_Activity_
Up to and including the line with "pixel 72 52", output the records exactly as they appear.

(Dataset entries)
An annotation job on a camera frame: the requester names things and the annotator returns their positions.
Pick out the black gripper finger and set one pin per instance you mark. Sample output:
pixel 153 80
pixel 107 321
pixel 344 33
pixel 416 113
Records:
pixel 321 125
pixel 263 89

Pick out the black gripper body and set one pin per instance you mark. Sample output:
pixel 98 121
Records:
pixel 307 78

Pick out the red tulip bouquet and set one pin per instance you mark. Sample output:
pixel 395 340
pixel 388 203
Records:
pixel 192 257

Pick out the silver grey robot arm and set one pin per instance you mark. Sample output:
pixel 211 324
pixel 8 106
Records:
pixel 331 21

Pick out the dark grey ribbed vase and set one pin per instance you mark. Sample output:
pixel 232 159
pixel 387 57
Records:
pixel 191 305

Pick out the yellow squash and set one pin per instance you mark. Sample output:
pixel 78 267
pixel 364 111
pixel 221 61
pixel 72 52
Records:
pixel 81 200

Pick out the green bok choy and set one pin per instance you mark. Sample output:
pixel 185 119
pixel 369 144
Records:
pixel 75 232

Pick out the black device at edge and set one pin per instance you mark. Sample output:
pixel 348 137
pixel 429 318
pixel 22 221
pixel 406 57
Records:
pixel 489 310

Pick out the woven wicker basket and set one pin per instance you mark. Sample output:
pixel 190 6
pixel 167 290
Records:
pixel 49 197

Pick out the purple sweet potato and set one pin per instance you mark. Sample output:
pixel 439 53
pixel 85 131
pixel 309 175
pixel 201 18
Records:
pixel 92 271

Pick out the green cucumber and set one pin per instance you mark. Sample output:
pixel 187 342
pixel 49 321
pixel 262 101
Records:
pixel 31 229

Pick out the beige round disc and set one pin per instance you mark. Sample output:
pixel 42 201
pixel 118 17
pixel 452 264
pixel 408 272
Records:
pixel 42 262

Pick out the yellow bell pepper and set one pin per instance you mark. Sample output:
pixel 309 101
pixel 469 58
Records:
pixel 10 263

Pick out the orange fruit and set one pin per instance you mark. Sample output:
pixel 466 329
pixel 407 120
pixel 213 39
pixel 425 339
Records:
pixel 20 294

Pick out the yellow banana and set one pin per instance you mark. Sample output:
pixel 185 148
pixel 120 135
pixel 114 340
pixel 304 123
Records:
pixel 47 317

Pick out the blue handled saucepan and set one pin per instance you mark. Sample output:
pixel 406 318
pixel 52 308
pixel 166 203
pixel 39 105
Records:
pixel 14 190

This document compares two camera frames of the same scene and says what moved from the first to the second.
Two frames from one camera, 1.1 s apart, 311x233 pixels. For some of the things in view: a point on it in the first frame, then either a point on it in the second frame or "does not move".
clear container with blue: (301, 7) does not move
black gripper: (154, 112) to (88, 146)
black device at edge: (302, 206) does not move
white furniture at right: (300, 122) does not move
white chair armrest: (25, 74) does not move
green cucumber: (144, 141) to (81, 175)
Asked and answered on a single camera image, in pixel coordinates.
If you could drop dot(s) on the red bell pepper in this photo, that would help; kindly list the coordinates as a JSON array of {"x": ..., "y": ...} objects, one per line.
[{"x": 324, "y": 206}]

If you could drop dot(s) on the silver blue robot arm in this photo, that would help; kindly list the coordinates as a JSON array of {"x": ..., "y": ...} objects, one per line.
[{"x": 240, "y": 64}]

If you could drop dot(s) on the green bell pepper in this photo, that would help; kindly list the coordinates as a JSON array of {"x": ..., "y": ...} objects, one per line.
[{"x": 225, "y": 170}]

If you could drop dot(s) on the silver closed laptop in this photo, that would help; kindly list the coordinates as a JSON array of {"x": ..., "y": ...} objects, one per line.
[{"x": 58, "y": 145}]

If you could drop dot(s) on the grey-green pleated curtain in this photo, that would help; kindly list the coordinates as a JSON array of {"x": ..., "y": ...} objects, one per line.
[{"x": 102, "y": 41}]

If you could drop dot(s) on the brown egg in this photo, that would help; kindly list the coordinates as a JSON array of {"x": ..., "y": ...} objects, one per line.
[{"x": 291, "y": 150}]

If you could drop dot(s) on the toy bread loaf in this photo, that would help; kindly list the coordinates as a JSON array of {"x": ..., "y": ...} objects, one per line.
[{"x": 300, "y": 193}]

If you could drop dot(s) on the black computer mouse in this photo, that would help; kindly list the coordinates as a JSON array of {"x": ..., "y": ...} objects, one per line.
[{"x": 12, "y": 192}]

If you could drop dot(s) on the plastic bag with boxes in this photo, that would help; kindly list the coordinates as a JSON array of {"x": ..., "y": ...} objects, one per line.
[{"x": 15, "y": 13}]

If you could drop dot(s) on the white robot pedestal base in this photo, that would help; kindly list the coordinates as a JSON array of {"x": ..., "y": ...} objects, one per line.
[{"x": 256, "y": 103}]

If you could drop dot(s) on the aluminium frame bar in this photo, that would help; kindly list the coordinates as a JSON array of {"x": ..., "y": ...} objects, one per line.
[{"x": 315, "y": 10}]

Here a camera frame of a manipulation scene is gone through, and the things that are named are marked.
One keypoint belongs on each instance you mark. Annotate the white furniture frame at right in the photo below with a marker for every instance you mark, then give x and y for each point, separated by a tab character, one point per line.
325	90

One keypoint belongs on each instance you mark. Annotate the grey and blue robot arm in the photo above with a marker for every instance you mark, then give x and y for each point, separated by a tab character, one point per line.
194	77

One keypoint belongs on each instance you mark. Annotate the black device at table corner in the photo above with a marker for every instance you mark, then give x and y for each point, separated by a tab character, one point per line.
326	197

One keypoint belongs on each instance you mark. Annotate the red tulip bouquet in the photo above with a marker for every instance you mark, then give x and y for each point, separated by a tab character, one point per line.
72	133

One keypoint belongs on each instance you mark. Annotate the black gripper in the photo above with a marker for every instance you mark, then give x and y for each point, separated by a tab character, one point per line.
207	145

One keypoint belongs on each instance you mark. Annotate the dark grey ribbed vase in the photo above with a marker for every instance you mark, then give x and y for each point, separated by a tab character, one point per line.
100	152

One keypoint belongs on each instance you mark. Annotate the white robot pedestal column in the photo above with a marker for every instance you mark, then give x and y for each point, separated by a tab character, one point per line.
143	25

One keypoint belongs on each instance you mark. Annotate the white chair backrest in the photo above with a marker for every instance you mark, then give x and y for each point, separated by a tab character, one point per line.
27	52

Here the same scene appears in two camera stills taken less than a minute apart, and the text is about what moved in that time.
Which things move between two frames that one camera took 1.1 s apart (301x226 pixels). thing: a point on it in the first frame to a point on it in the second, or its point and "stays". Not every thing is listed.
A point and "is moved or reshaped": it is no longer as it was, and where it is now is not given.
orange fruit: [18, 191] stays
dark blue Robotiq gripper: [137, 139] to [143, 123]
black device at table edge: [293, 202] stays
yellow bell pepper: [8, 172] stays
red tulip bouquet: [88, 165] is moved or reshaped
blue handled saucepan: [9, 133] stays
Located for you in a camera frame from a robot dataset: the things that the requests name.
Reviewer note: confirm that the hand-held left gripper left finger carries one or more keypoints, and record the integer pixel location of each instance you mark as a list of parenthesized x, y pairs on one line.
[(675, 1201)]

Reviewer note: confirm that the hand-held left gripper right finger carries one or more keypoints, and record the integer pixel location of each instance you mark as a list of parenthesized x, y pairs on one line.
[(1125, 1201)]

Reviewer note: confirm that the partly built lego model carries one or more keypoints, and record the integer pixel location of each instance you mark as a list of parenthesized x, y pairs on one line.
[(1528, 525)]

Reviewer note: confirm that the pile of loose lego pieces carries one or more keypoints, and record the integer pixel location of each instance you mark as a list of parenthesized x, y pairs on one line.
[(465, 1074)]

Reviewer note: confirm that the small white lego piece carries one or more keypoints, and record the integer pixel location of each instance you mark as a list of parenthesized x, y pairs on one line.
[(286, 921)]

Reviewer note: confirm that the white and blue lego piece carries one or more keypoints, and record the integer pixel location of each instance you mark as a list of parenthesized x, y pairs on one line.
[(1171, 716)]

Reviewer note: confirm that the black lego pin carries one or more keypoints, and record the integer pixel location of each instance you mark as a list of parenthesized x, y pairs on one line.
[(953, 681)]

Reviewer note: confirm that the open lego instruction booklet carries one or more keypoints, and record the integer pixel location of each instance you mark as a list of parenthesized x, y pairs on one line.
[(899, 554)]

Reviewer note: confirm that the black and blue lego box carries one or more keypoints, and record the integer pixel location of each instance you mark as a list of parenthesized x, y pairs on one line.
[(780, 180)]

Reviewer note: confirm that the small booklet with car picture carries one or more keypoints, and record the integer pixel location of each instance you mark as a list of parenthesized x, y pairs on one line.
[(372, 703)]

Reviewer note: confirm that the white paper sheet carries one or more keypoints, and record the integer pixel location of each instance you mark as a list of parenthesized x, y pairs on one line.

_Solution to the exercise_
An annotation job on a camera frame: the requester names things and the annotator returns their positions.
Pick out the black gripper finger and set one pin per instance you mark. Sample output:
pixel 153 80
pixel 107 321
pixel 344 33
pixel 416 113
Records:
pixel 321 125
pixel 263 89

Pick out the black gripper body and set one pin per instance you mark. Sample output:
pixel 98 121
Records:
pixel 307 78

Pick out the red tulip bouquet and set one pin per instance you mark. Sample output:
pixel 395 340
pixel 388 203
Records:
pixel 192 257

Pick out the silver grey robot arm and set one pin per instance you mark. Sample output:
pixel 211 324
pixel 8 106
Records:
pixel 331 21

Pick out the dark grey ribbed vase and set one pin per instance you mark. Sample output:
pixel 232 159
pixel 387 57
Records:
pixel 191 305

Pick out the yellow squash and set one pin per instance you mark. Sample output:
pixel 78 267
pixel 364 111
pixel 221 61
pixel 72 52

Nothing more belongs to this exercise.